Все это время Боб приходил домой к полуночи, ужинал и тут же ложился спать; я, кажется, забыл сказать, что дома наши стояли напротив и окна смотрели друг на друга – правда, между домами было метров двести пятьдесят пустыря, полоса отчуждения высоковольтной линии; там стояли сарайчики, гаражи, открыты были подвалы, и в хорошую погоду сбегать к Бобу было просто, а вот после дождя приходилось давать крюк километра в два – такие парадоксы в нашем микрорайоне. Когда-то мы хотели протянуть из окна в окно телефонной провод, но так и не собрались. Зато идти в гости можно было в полной уверенности, что Боб дома: у него была привычка зажигать сразу все лампочки в квартире, чуть только начинало темнеть. И всю первую неделю мая я уже из постели смотрел, как в правом верхнем углу двенадцати этажки, которая черным знаменем – такая у нее была характерная уступчивая форма – вырисовывалась на фоне всенощного зарева над хитрым номерным заводом, – так вот, в правом верхнем углу, у древка, ярко вспыхивали три окна: возвращался домой Боб и устраивал свою иллюминацию. Минут через двадцать окна гасли: Боб проглатывал банку скумбрии в масле, запивал ее бутылкой пива и ложился спать.
Но вечером восьмого он пришел ко мне сам, чем-то довольный, и стал выкладывать из карманов поролоновые подушечки, утыканные обманками. Мы тут же разложили все на полу, проверили удочки – как они перенесли зиму на балконе, посетовали хором, что из магазинов все нужное куда-то пропало и приходится ломать голову над каждым пустяком…
Идти домой ему не захотелось, он выволок раскладушку на середину комнаты и лег, не раздеваясь, почему-то ему нравилось иногда спать в одежде – особенно если утром надо было рано вставать. Это для меня ранние подъемы не проблема. Боб поспать любил – и не любил себя за это. Он вообще мало любил себя, потому что считал, что человек должен быть свободен от слабостей и привычек – сам же имел привычек и слабостей достаточное количество.

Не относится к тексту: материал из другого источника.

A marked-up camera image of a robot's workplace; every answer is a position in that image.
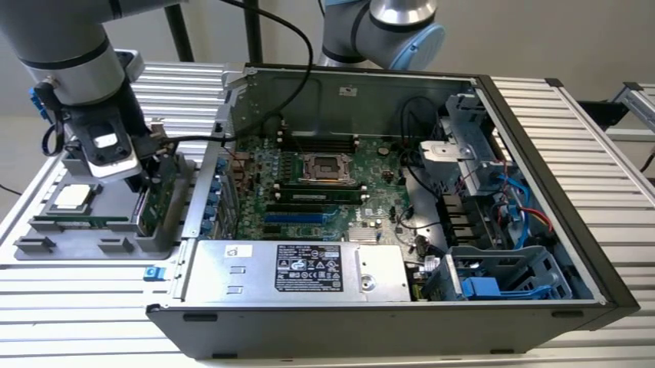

Так, например, потрепаться перед сном.
Сначала это был просто треп, а потом рассказал, как за неделю до отъезда к нему пришел Юрка Ройтман, принес две бутылки коньяка, да у Боба тоже кое-что стояло в баре, и они проговорили почти сутки – не поверишь, старик, сказал Боб, пьем – и все как на землю льем, ни в одном глазу ни у него, ни у меня; билет у Юрки был куплен, родители сидели в Москве на чемоданах, сестра ушла из дома и только вчера, узнав, наверное, что Юрка ищет ее повсюду, позвонила, сказала, что у нее все в порядке, и бросила трубку, с работы его выгнали, оказывается, еще четыре месяца назад…
Почему, почему, почему? – бился Юрка в Боба, а что мог сказать Боб?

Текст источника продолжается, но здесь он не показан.